By Ryan McLaughlin Sports Chowdah. Summer in New England tends to fly by, doesn’t it? Heck, I’m already counting down the days until my vacation at the end of August. And for Patriots fans? July 25 – the start of training camp – is marked on the calendar as well.
It is on mine. The drive to a potential record-breaking seventh Super Bowl championship will kick off. We’re officially on to 2019.
My message to NFL fans everywhere, even those who aren’t Pats fans? Appreciate what you’re watching.
Like a lot of “90’s kids,” I grew up on the Michael Jordan-Scottie Pippen-led Chicago Bulls dynasty. When it ended in 1998, we all wondered, in the pending “free-agent era” of pro sports where superstars hopscotch between teams, would we see anything like this again?
We currently are. And in markets like Pittsburgh, Dallas, Miami, the Bay Area and New York, the Brady-and-Patriots hatred grows with every trophy. I get that. I’m sure the Utah Jazz were the NBA’s “America’s Team” in the spring of 1998.

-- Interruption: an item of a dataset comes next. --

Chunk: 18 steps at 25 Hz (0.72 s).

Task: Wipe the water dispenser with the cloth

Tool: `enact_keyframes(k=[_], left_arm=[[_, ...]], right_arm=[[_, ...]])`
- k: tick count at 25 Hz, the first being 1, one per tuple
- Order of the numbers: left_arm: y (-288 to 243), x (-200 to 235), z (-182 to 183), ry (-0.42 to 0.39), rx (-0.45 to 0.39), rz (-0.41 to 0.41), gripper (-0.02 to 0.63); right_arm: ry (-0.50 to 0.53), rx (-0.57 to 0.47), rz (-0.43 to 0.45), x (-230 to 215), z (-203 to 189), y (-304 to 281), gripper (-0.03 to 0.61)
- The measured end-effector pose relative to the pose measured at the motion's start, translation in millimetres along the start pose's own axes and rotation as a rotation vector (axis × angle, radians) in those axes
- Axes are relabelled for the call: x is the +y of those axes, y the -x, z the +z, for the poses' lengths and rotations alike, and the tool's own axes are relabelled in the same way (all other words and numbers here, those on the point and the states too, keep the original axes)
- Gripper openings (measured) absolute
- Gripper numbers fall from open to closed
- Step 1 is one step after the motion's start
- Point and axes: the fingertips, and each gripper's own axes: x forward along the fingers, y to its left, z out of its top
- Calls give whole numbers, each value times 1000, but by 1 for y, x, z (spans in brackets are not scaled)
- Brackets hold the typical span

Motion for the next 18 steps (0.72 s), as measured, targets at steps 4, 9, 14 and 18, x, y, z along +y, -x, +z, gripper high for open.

Glancing at my Twitter feed often, Pittsburgh and Dallas are the two most “envious” fan bases. In particular that one in western Pennsylvania. I should remind them the Steelers haven’t beaten the Pats in the playoffs in more than two decades.
You don’t have to be a Patriots or Tom Brady fan to appreciate what is going on in Fort Foxboro. But by golly, you should respect it. This Celtics fan watched Jordan’s Bulls more than the Green in the 90’s, growing up with basic cable and hearing that NBA on NBC jingle and Marv Albert’s dulcet tones every Sunday. To this day, my uncle jokingly calls me a Bulls fan.
In an era where LeBron James is constantly recruiting “rival” superstars to play with him, there is one constant in professional sports. It’s here in New England. The Patriots have had one coach and quarterback since 2000. They’ve had two, TWO, sub-.500 records since Robert Kraft purchased the team in 1994.
If you are a Patriots fan, appreciate it more as Brady’s age grows. Yes, so long as the Kraft family is in charge of this organization, the Pats will always be competitive, even after Brady and Bill Belichick are done doing what they do.
We know what to expect around here. And it’s hard to imagine with the schedule the Pats have this year, 13 to 14 wins and the road to the Super Bowl in Miami going down Route 1 once again.
Cheer for your team, enjoy the season, and appreciate what’s going on in New England. Don’t waste your energy being jealous.